Breaking Down Ads with the Message Learning Approach

The message learning approach (Yale Model of Persuasive Communication), developed by Hovland, Janis, and Kelley, describes how attitude formation and attitude change works. This theory had, and still has, applications to advertising and how advertising influences behavior. The message learning approach works through a “chain of persuasion,” with the stages of : Exposure, Attention, Comprehension, Yielding, Retention, and Action. Each stage represents a different aspect of the attitude formation/change process. Because the message learning approach has been applied to advertisements successfully, I figured I’d take a look at a few ads and deconstruct them by the message learning approach. Mainly, I’ll be focusing  on Attention (what about the message catches my attention?), Comprehension (do I understand the message?), and Yielding (how does the message lead to attitude change?) because some of the other stages won’t be easily discussed about in relation to an isolated ad.

Ad #1: Metro

 This ad is for the Metro news mobile app; Metro is a set of newspapers available in certain cities around the world.

Attention: Is this eye-catching enough? There is the novel component of the audience perspective coming from some sort of mailbox/newspaper box. Otherwise, there is not much going on, perhaps in order to focus the audience on the product. A good-looking person is used at the center of it, as unsurprisingly, good-looking people attract attention.

Comprehension: I think this ad rates pretty well on comprehension. The simplicity focuses the viewer’s attention on the newspaper, and they utilize a picture of what the app looks like to hammer home that message. Furthermore, the text makes it clear that you are inside the box that houses all the newspapers, and this person is getting the box even inside the car, so the link between mobile app and having the newspaper everywhere is well-drawn.

Yielding: This ad goes for the yielding concept of identification. The lady featured in the ad is on her way to work, like many people who may see this ad, so they will be able to identify with the idea of being on the go every morning and maybe not being able to get to a newsstand every day.

Ad #2: McDonald’s

This ad is for McDonald’s, specifically the large coffee. I assume it’s from somewhere in Europe, given the way the price is listed.
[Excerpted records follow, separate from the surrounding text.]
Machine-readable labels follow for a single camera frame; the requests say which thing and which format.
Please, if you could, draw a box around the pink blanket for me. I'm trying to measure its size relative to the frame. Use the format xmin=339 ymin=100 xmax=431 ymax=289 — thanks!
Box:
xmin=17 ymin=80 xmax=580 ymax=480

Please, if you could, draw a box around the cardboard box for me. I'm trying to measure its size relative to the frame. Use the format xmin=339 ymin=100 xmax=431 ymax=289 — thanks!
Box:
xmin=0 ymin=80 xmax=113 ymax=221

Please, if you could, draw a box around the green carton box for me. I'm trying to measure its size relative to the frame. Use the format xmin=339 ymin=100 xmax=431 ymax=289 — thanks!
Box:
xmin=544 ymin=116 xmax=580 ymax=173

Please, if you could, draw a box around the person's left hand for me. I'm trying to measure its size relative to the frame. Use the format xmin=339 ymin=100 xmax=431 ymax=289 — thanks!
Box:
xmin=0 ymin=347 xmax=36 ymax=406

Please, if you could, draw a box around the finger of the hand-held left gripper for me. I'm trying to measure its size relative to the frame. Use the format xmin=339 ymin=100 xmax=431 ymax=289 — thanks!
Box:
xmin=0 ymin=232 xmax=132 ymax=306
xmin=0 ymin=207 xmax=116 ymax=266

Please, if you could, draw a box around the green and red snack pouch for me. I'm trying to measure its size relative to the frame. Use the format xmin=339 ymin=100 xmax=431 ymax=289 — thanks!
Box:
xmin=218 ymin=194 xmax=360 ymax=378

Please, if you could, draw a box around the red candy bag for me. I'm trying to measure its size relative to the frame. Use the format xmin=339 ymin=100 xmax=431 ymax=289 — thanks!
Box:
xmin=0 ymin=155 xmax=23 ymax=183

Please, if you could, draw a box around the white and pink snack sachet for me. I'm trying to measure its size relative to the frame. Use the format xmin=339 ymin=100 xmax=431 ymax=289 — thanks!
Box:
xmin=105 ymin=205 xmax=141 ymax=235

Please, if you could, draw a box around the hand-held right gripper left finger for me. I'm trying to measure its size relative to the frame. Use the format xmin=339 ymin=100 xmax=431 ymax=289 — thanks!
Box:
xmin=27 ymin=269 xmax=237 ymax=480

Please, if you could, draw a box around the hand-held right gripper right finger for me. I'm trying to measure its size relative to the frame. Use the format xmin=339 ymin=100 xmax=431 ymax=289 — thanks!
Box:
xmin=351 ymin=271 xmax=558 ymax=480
Attention: This ad does a nice job on using a slight illusion to grab your attention. Given the way the sky is over the liquid, you expect there to be ocean underneath, but instead, you can make out the rim of the coffee cup holding all the coffee.

Comprehension: I think this ad hits all the right notes in terms of comprehension. There is the visual analogy between the ocean and the coffee, the singular focus on the product sold, and even the price listed in the ad to let you know it is cheap to get an ocean’s worth of coffee. A simple message is easier to comprehend.

Yielding: In terms of yielding, I’m not sure that this ad in specific does anything to address that. Perhaps if the ad would feature lots of other people enjoying McDonald’s large coffee in a social manner, this ad would have to do with yielding, but on its own as it is, it doesn’t do much for yielding. I think they would rely on making the McDonald’s coffee cup ubiquitous like the Starbucks coffee cup in order to address yielding.

So despite this ads being for different kinds of products and from different countries all together, they still both contain several aspects of the message learning approach. These ads are just a small selection of the numerous ads that have elements of the message learning approach, showing that it is still an effective way to induce attitude formation/attitude change.